Parte dos R$2,4 bilhões que serão desembolsados pelo BNDES (R$1,8 bilhão) será pago à VCP em troca de ações preferenciais, enquanto R$580 milhões servirão para adquirir debêntures da Votorantim Industrial, conversíveis em ações da VCP. A contribuição do banco na operação, porém, pode chegar a R$3,2 bilhões, considerando a hipótese de os minoritários da Aracruz subscreverem integralmente suas ações à Votorantim. Assim, a troca de papéis da Aracruz pela Votorantim significaria um aumento de capital de R$800 milhões.

- Uma das missões do BNDES é apoiar a formação de empresas brasileiras eficientes e com forte competitividade para atuar no mercado global, traduzindo a excelente vantagem comparativa que o Brasil possui em diversos setores, como o de papel e celulose - disse o presidente do BNDES, Luciano Coutinho.

Ações da Aracruz disparam 108%

A operação foi o grande destaque ontem na Bovespa.
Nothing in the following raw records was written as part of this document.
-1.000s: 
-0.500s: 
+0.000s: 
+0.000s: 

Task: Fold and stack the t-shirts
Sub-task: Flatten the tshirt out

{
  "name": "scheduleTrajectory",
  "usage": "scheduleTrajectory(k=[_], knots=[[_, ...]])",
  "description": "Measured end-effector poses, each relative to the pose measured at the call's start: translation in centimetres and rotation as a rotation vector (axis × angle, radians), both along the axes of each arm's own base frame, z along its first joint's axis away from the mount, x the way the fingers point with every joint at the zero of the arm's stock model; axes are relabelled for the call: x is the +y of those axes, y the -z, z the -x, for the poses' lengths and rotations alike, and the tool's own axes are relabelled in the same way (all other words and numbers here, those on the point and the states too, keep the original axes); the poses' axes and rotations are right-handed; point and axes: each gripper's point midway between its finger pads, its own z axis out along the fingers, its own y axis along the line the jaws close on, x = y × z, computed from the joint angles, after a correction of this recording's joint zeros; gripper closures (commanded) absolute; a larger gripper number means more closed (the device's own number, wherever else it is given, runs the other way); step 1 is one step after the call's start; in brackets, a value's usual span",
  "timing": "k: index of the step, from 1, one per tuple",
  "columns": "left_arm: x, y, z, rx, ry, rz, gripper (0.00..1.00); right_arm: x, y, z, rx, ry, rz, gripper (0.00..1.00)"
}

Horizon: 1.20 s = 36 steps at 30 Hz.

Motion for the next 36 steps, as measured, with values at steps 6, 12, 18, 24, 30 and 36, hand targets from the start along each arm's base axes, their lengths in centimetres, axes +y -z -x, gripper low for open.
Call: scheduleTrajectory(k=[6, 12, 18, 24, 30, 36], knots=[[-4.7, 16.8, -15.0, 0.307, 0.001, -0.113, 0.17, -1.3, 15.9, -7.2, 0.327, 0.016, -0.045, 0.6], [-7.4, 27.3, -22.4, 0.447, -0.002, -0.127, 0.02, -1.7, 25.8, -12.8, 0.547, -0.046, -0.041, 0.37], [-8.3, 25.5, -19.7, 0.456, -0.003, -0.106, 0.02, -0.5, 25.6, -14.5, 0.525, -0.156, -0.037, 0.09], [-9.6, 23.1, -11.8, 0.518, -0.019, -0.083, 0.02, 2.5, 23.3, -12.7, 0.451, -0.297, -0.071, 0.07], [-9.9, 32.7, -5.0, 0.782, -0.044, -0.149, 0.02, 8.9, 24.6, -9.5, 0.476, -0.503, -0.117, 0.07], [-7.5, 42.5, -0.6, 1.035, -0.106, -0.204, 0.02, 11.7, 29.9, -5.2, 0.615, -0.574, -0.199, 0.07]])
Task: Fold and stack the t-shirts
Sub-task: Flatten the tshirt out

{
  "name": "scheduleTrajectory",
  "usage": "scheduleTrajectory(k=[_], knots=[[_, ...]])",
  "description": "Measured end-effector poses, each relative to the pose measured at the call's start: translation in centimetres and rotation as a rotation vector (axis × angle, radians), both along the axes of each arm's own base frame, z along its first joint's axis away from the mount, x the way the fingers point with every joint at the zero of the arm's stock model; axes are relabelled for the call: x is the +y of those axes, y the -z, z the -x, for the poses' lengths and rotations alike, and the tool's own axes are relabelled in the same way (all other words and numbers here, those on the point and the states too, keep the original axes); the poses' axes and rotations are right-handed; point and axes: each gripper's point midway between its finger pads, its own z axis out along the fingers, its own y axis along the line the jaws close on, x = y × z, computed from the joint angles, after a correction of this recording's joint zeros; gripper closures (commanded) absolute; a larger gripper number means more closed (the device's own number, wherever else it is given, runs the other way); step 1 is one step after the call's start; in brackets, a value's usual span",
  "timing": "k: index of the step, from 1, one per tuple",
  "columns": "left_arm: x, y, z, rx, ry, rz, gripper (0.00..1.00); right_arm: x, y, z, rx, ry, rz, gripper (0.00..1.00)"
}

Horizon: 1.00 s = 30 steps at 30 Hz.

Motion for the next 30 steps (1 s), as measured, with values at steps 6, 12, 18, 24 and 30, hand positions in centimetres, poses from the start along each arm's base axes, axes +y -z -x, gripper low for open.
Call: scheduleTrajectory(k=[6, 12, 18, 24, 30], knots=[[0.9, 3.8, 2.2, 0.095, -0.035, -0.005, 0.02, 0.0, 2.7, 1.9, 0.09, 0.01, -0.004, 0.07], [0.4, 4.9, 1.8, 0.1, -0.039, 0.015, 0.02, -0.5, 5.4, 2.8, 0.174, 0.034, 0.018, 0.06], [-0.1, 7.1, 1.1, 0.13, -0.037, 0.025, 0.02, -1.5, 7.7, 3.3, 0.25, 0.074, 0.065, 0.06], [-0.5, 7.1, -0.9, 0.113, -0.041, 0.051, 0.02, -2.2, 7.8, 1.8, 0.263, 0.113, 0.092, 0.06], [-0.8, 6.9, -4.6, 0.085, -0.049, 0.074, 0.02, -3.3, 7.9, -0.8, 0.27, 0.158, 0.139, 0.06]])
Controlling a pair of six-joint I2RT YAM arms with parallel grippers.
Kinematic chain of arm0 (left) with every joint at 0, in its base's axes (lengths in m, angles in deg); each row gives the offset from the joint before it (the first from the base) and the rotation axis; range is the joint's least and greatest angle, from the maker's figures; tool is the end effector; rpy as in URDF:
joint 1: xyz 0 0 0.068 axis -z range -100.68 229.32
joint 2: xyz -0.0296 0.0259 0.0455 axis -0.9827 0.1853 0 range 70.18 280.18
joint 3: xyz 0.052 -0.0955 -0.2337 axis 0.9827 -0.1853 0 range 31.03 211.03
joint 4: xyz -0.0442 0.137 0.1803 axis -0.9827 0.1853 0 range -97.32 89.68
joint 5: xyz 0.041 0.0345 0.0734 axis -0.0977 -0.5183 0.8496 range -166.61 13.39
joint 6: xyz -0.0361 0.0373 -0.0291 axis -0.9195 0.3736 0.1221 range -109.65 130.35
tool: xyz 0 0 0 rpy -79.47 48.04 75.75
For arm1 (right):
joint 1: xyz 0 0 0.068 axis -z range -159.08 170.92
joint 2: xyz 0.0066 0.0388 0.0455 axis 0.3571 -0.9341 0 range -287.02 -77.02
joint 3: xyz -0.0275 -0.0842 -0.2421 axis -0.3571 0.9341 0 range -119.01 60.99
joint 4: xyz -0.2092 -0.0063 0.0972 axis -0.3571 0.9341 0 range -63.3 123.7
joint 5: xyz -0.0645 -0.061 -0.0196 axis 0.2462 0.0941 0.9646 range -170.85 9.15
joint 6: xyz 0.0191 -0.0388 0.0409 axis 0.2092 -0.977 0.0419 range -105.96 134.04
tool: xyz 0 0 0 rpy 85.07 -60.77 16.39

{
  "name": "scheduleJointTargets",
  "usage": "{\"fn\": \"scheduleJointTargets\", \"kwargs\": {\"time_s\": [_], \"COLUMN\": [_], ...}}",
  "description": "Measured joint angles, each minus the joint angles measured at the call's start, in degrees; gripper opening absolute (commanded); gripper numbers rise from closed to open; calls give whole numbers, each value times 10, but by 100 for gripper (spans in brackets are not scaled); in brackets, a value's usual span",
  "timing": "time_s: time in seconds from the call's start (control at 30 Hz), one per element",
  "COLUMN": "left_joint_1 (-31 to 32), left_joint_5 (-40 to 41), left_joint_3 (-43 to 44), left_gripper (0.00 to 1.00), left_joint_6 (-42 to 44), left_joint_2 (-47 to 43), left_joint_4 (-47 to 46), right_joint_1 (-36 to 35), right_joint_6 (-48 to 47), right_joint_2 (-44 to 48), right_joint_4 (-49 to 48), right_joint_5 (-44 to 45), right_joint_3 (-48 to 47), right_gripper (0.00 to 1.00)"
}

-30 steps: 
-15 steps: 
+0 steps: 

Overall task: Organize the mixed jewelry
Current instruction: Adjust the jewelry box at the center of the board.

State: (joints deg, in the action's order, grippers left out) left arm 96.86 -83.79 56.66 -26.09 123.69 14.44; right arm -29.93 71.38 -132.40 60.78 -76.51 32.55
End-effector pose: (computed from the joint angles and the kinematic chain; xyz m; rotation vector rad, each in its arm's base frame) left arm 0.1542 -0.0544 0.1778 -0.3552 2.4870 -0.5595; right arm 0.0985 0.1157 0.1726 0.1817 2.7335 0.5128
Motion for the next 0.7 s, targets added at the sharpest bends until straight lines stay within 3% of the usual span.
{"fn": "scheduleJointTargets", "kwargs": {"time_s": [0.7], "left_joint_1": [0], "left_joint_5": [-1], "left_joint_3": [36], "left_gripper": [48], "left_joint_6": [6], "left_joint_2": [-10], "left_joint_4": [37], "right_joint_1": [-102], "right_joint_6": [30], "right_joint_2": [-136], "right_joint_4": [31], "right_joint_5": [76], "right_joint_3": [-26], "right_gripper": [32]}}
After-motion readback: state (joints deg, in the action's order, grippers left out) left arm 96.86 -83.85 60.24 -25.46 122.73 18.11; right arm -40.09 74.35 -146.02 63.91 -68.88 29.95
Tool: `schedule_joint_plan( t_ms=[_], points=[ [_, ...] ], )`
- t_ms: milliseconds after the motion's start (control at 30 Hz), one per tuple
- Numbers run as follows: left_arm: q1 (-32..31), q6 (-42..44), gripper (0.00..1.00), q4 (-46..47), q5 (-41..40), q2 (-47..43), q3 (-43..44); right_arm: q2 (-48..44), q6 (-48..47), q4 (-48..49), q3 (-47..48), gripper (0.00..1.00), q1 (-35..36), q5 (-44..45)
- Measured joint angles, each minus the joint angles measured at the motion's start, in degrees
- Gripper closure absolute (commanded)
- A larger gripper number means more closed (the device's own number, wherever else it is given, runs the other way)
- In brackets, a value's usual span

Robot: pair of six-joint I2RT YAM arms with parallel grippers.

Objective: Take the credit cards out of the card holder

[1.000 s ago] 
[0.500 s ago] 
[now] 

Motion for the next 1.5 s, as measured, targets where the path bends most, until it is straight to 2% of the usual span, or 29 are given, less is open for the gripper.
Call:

As ações ordinárias (ON, com direito a voto) da Aracruz dispararam 108,04%, para R$11,65. A avaliação do mercado foi de que o valor do negócio foi alto.

- O preço é absurdo. Acabou sendo o mesmo valor que estava sendo negociado antes das perdas da Aracruz com derivativos o que é muito caro - observou o gerente de análises do Modal Asset, Eduardo Roche.

- A VCP poderia ter negociado a questão das perdas para reduzir o valor - disse Peter Ping Ho, analista da Planner Corretora da Valores.

O valor de mercado da empresa despencou de R$8,759 bilhões, em 25 de setembro de 2008, quando anunciou perdas cambiais, para R$4,11 bilhões anteontem. Para a sócia da Global Equity Patrícia Branco, o negócio era a única saída para a Aracruz.

- O momento não está favorável a empresas de commodities - disse, lembrando que, com a crise global, o valor da tonelada de celulose na Ásia caiu de US$810 em junho de 2008 para US$470 em dezembro.

Os papéis preferenciais (PN, sem direito a voto) da Aracruz caíram 11,32%, para R$2,35. Na relação de troca estabelecida no acordo, cada ação PN da Aracruz valerá 0,1347 ação PN da VCP. Como o papel da Aracruz estava acima disso, a cotação ontem sofreu um ajuste. As ações da VCP fecharam em queda de 3,65%.